Why convert MOV to MP4?

MOV is Apple's QuickTime container; MP4 is the universal video format. iPhones, iPads, and Mac cameras produce MOV by default, but many non-Apple platforms — older Windows tools, Android-only apps, some upload portals, smart TVs — don't play MOV natively. MP4 plays on essentially every device and platform without complaint.

Will the video quality stay the same?

Very close. MOV and MP4 are similar containers (both descend from the QuickTime spec), often holding the same H.264 video codec. The converter re-wraps the codec stream into MP4's container without re-encoding when codecs are compatible — that's lossless. When codecs differ (e.g. MOV with ProRes), the converter re-encodes to H.264 for MP4 compatibility, which adds a small generational loss but stays visually faithful.

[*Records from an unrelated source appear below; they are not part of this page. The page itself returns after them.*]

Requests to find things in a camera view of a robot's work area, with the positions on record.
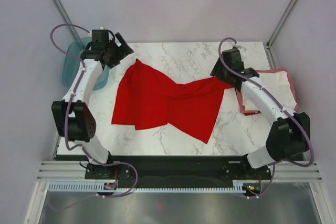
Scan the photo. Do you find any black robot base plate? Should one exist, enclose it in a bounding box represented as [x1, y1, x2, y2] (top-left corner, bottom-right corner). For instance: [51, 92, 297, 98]
[55, 154, 305, 190]

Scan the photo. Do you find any red t shirt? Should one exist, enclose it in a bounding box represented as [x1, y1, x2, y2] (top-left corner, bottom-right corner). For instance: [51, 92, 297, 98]
[111, 59, 232, 144]

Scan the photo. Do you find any white folded t shirt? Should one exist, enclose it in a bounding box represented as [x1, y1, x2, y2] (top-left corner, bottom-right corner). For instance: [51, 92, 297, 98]
[241, 73, 297, 112]

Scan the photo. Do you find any right aluminium corner post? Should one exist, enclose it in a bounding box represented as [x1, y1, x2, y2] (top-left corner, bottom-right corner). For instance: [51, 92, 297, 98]
[265, 0, 314, 49]

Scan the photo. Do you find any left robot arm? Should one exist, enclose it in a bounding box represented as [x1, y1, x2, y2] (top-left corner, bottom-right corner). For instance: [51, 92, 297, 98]
[51, 29, 134, 178]

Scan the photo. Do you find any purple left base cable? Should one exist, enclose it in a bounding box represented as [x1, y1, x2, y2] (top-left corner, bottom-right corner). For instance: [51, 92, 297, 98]
[47, 162, 139, 210]

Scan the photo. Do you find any pink folded t shirt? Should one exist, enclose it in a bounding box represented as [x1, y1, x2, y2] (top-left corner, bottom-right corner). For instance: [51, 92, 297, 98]
[235, 68, 300, 116]

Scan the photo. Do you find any teal transparent plastic bin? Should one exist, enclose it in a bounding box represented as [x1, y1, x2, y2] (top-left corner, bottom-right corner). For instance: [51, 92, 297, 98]
[62, 37, 109, 90]

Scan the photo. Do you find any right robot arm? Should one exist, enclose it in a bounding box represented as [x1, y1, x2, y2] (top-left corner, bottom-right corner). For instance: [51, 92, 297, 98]
[211, 47, 312, 179]

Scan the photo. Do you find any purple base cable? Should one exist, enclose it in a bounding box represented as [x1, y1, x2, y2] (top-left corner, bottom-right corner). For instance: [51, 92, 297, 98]
[47, 162, 139, 210]
[243, 165, 275, 200]

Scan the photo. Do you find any white slotted cable duct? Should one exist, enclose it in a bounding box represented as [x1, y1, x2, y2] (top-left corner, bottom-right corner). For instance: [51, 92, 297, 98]
[48, 182, 246, 194]

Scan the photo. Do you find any aluminium frame rail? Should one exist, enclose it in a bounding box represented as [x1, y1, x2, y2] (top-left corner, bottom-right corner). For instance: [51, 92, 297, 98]
[37, 161, 322, 183]

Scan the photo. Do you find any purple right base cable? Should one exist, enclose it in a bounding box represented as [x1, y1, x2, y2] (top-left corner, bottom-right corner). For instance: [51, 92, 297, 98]
[243, 165, 275, 200]

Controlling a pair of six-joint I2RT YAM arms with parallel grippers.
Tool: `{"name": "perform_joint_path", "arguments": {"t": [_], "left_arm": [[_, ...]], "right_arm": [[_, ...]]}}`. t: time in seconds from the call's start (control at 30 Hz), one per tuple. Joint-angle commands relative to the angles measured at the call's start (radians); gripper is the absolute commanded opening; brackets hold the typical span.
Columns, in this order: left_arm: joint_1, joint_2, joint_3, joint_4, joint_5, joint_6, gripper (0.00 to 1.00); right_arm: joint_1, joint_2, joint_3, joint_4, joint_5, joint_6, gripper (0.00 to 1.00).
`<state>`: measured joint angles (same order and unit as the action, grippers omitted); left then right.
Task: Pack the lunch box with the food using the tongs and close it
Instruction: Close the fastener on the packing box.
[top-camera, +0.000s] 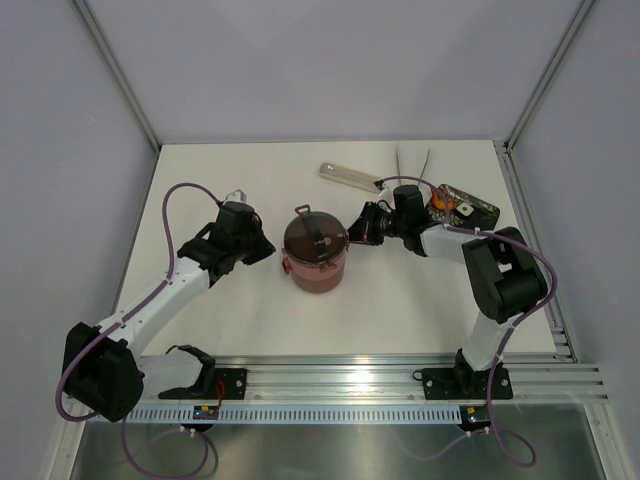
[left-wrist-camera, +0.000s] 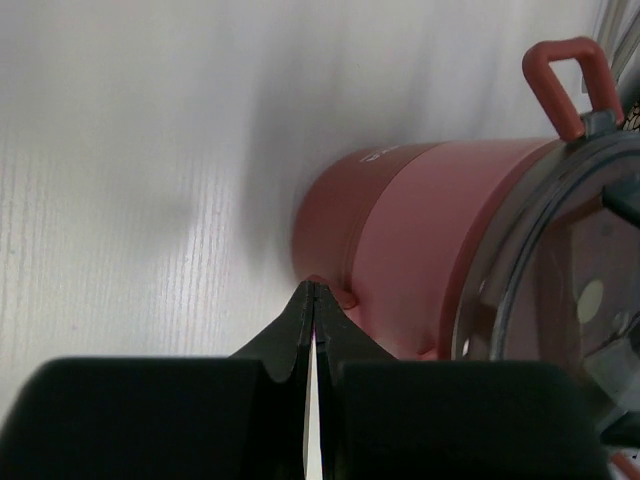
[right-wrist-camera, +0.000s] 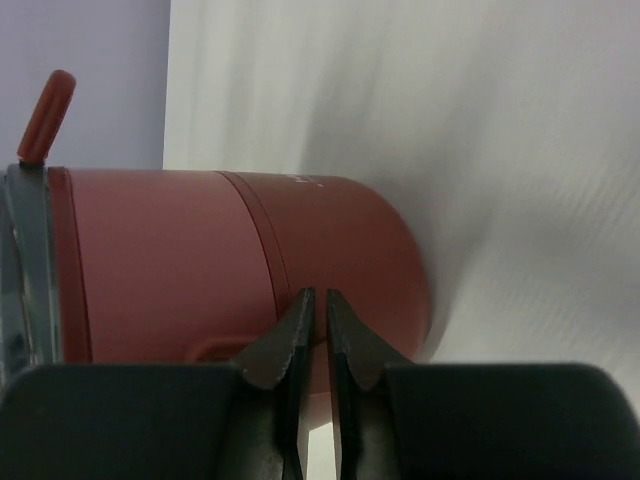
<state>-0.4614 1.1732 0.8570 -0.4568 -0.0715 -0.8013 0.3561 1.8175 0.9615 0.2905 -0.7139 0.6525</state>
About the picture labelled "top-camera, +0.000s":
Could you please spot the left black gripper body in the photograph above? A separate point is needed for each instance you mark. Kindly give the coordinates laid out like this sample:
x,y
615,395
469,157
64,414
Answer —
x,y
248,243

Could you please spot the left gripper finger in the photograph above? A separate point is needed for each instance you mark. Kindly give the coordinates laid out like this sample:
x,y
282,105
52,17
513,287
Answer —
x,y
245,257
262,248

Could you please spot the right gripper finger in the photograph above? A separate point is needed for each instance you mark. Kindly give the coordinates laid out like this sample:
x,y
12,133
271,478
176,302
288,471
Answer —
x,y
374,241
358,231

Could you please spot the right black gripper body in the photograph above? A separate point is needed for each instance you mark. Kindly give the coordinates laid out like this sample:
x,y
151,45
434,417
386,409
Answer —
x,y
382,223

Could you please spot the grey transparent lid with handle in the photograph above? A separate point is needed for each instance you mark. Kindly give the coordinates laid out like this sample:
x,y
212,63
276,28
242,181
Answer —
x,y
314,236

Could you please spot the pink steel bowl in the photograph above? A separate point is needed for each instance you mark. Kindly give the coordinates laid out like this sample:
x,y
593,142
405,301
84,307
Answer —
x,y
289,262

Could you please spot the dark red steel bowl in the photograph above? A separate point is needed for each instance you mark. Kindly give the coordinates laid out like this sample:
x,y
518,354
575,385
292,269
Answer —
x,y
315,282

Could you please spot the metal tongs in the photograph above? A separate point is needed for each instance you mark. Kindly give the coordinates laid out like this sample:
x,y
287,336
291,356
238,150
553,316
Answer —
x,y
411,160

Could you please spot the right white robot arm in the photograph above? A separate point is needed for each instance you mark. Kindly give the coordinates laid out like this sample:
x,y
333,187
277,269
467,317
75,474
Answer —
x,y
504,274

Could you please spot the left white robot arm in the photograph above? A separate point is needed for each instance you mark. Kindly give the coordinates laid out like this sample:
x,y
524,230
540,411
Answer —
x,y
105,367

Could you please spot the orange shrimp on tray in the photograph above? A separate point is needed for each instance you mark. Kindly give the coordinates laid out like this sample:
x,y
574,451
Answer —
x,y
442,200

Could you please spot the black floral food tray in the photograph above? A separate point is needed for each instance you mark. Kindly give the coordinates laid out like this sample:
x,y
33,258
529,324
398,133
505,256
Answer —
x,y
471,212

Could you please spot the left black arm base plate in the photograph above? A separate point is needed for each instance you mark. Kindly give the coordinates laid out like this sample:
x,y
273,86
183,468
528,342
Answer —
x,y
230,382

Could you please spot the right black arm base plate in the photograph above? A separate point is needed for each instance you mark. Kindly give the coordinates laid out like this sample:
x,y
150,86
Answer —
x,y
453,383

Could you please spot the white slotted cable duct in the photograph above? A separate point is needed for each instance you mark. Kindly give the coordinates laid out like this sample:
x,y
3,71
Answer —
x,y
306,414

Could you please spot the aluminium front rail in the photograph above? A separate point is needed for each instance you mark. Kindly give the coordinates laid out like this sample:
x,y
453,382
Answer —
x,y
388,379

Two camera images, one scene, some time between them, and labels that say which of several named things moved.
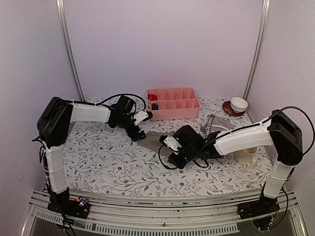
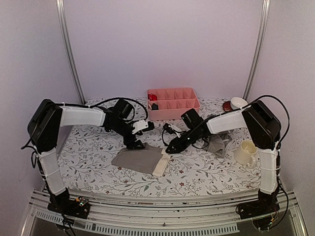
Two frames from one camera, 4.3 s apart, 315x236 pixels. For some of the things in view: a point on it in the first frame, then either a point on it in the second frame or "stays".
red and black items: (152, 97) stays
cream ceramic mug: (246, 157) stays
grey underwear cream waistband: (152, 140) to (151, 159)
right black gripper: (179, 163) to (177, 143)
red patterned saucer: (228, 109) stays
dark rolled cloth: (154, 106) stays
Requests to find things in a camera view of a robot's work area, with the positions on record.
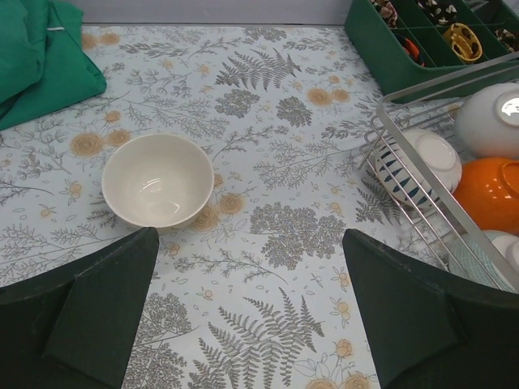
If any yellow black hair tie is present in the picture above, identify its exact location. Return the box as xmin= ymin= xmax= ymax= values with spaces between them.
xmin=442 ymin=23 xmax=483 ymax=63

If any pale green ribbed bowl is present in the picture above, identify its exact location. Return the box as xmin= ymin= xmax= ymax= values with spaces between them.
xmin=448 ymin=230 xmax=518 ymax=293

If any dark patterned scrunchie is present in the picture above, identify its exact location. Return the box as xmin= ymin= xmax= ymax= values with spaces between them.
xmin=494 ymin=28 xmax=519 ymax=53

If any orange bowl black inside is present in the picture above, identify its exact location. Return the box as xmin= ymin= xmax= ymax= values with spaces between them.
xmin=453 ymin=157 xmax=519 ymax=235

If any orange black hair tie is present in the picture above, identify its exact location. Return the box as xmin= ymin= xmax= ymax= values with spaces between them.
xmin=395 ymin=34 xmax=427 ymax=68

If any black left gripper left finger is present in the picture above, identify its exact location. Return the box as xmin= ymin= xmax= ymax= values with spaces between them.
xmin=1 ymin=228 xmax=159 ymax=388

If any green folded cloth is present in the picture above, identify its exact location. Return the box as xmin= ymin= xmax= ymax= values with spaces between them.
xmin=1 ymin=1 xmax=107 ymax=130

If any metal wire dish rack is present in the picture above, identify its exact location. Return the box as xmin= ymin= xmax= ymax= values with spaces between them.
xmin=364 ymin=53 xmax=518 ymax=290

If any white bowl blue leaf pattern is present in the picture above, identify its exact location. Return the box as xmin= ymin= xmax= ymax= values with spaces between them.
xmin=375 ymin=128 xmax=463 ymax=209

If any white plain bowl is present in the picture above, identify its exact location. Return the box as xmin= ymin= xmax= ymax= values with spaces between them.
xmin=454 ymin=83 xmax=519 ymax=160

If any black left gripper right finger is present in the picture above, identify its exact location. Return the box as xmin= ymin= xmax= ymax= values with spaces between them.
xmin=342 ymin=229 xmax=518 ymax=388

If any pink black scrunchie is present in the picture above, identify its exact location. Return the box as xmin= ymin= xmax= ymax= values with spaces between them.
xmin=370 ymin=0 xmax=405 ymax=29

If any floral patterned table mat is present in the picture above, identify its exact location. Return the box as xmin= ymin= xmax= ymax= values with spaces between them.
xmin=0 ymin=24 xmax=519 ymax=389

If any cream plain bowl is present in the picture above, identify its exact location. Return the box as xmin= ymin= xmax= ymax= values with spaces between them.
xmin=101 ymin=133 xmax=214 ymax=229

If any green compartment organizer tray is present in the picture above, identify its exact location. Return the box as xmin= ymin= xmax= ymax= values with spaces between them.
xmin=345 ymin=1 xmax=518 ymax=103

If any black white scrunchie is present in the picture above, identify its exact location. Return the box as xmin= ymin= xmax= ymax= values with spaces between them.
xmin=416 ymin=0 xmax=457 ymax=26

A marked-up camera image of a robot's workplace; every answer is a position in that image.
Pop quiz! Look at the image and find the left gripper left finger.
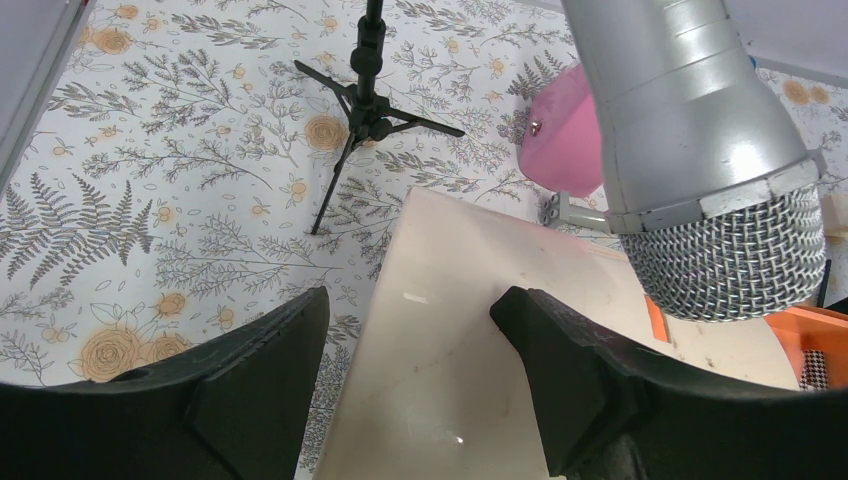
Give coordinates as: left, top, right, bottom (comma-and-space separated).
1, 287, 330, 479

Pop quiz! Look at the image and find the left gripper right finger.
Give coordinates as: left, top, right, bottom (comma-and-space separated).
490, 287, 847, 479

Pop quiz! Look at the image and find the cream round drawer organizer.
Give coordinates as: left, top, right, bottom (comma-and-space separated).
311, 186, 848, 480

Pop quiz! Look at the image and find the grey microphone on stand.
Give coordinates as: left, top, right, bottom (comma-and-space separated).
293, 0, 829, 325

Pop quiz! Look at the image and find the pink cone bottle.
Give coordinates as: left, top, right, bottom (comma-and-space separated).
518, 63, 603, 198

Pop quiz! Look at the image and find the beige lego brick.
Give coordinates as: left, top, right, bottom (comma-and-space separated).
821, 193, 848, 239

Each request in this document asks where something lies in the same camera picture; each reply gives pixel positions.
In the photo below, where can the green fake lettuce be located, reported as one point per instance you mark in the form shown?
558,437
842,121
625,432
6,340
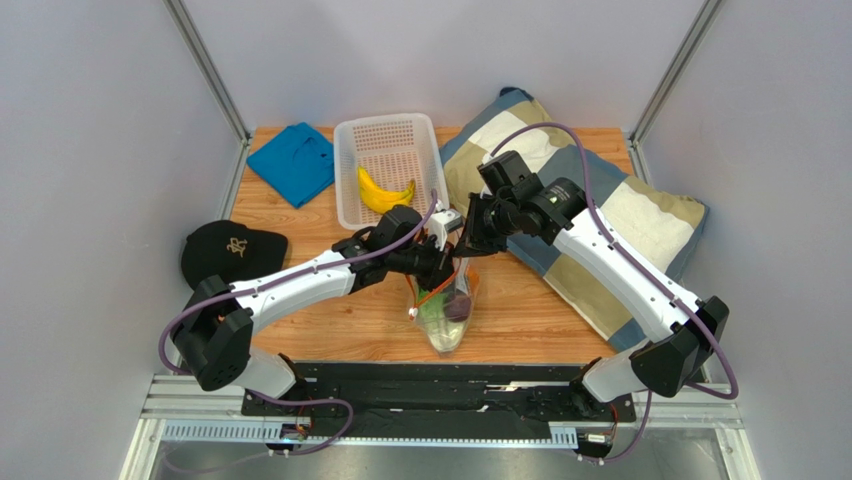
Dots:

Will the file size change?

Slightly. MOV and MP4 use similar container overhead, so the size is nearly identical when re-muxing. Re-encoding from ProRes (a high-bitrate Apple codec) to H.264 typically produces much smaller files — ProRes is uncompressed-style and yields huge files; H.264 in MP4 compresses heavily. Casual MOV from iPhone (already H.264) stays similar size.

Will audio survive correctly?

Yes. iPhone MOV files typically use AAC audio, which transfers directly to MP4 without re-encoding (lossless re-mux). MOVs from professional editing tools may use Linear PCM or other codecs that get re-encoded to AAC for MP4 compatibility.

What about HDR, Dolby Vision, ProRes Log footage?

Advanced metadata (HDR colour tags, Dolby Vision, Apple Log curves) may not round-trip cleanly when re-encoding. Re-muxing without re-encoding preserves these; transcoding to a different codec usually flattens them. For professional video workflows, keep the original MOV — converting to MP4 is best for sharing the visible result, not for archival or further colour grading.